Unless otherwise stated, assignments are to be done individually. You are welcome to work with others to master the principles and approaches used to solve the homework problems, but the work you turn in should be your own.
This assignment has not been seen by a previous cohort of MS&E 125 students, so there may be some unforeseen hiccups. If anything seems confusing or unclear, post on Ed.
We will use this Ed post to track errors and clarifications on HW5.
📮 Submission
Submit your assignment via Gradescope.
-
For the Google Colab submission, run all of your cells using the
Run all
command in theRuntime
menu. Then, download your completed Google Colab notebook as an.ipynb
file.
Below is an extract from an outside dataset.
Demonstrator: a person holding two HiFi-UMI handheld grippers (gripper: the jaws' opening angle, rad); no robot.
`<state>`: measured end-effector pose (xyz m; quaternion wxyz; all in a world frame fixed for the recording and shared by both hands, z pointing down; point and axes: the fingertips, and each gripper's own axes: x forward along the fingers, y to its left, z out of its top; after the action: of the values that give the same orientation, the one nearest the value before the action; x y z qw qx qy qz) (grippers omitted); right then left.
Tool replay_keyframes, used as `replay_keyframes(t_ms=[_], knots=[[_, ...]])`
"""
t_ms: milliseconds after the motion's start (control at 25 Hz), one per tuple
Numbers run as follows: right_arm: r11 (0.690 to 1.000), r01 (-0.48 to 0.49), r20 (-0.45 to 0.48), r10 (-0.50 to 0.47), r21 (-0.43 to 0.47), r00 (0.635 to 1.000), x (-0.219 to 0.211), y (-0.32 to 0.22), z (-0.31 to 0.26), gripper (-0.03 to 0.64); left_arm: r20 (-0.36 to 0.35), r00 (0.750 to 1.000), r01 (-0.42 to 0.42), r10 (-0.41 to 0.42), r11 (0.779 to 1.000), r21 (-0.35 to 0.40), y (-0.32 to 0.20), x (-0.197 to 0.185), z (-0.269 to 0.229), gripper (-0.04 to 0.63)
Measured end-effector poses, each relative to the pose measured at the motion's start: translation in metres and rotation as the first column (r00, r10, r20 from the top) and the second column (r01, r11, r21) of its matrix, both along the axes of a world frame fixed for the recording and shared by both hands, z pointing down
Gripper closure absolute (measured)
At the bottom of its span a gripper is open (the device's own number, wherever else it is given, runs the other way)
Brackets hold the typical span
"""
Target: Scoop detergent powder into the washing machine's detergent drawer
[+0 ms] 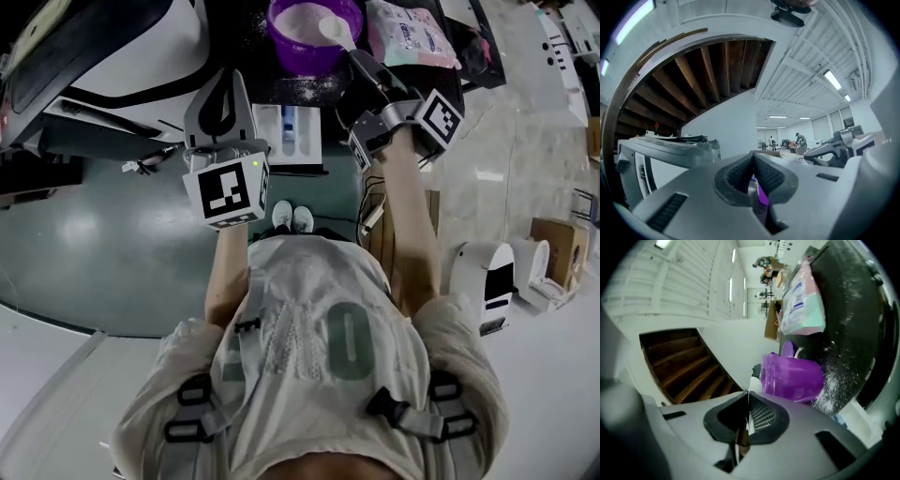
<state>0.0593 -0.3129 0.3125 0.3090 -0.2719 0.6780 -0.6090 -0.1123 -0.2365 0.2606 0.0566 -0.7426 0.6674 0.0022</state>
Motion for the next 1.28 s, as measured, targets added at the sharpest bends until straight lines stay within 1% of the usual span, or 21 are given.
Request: replay_keyframes(t_ms=[40,120,240,320,520,600,680,800,1000,1280], knots=[[0.999,-0.049,0.032,0.049,-0.014,0.998,0.007,0.012,0.005,0.607,-0.014,1.000,-0.009,0.009,1.000,-0.008,0.005,0.004,0.004,0.575],[0.991,-0.127,0.060,0.129,-0.032,0.990,0.021,0.034,0.014,0.607,-0.020,0.999,-0.041,0.041,0.999,-0.002,0.017,0.015,0.005,0.575],[0.979,-0.202,0.048,0.203,-0.033,0.978,0.039,0.065,0.025,0.607,-0.008,0.997,-0.081,0.081,0.997,0.019,0.039,0.028,0.005,0.575],[0.973,-0.228,0.029,0.229,-0.020,0.973,0.049,0.082,0.029,0.607,-0.004,0.996,-0.092,0.092,0.995,0.028,0.053,0.034,0.008,0.575],[0.967,-0.255,0.054,0.255,-0.010,0.965,0.061,0.126,0.033,0.607,-0.026,0.995,-0.100,0.100,0.995,-0.018,0.082,0.042,0.034,0.575],[0.963,-0.268,0.059,0.268,-0.021,0.962,0.065,0.145,0.039,0.607,-0.049,0.994,-0.100,0.099,0.994,-0.033,0.094,0.044,0.044,0.575],[0.961,-0.275,0.063,0.276,-0.025,0.959,0.067,0.158,0.044,0.607,-0.070,0.993,-0.098,0.095,0.994,-0.040,0.101,0.045,0.050,0.575],[0.961,-0.274,0.067,0.276,-0.035,0.959,0.064,0.173,0.052,0.607,-0.082,0.993,-0.093,0.089,0.995,-0.046,0.109,0.043,0.054,0.575],[0.963,-0.269,0.080,0.271,-0.037,0.959,0.061,0.184,0.056,0.607,-0.080,0.994,-0.079,0.075,0.996,-0.048,0.114,0.041,0.053,0.575],[0.964,-0.264,0.093,0.263,-0.005,0.960,0.060,0.178,0.048,0.607,-0.070,0.995,-0.069,0.067,0.997,-0.029,0.109,0.039,0.046,0.575]])
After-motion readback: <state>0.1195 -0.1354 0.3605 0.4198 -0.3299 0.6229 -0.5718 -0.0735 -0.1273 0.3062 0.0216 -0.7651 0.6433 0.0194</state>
Finally, use this website to convert your.ipynb
file to.pdf
format. -
Proofread the PDF to make sure all of your answers and plots are visible and not cut off. Missing answers will not receive credit, and cannot be submitted beyond the slip day deadline.
-
If your PDF is really long, it is possible that your code is printing out the entire dataset or a really long vector. Please make sure to comment out any code that prints more information than each question asks you for.
-
Issues converting to
.pdf
? Make sure there are no error messages in the outputs after you run all cells. Please do not use any special characters in the filename of the.ipynb
file that you upload.
Submit your Colab PDF to Gradescope. Make sure to tag your answers properly on Gradescope, or else you may be docked points.
The project check-in submission should be emailed directly to your project mentor.
- Only one team member has to send the email.
- Please CC all of your project team members.
- Unless you have been notified otherwise, your project mentor is the member of the teaching staff who sent you your project proposal feedback.
🫀 Lab: Heart disease prediction (70% of the assignment grade)
Complete the HW5 Lab Notebook
Why complete this problem? Binary classification is an extremely common problem with a variety of applications. Linear probability models and logistic regression are critical components of the data science toolkit. This lab will walk you through realistic examples of fitting and interpreting these models, and teach you the classification metrics needed to assess and compare model performance.
📈 Project Check-In (30% of the assignment grade)
Generate one or more plots related to your project’s research question.
- The plot(s) should be generated by your team, using public data that you have identified and imported.
- The plot(s) do not have to fully answer your research question, but should be relevant to your project’s overall theme, convey some nontrivial message about your data, and push your project forward.
To accompany your plot(s), write one extended paragraph that 1) briefly describes your plot and how it addresses your research question, and 2) describes the next steps for your project as they relate to your findings from your plot(s).
Note: If you are collecting your own data for the project using a survey, you should instead submit a final draft of the survey questions that you plan to ask, along with a paragraph that explains how the answers to each of your survey questions will address your main research question.
The project check-in submission should be emailed directly to your project mentor.
- Only one team member has to send the email.
- Please CC all of your project team members.
- Unless you have been notified otherwise, your project mentor is the member of the teaching staff who sent you your project proposal feedback.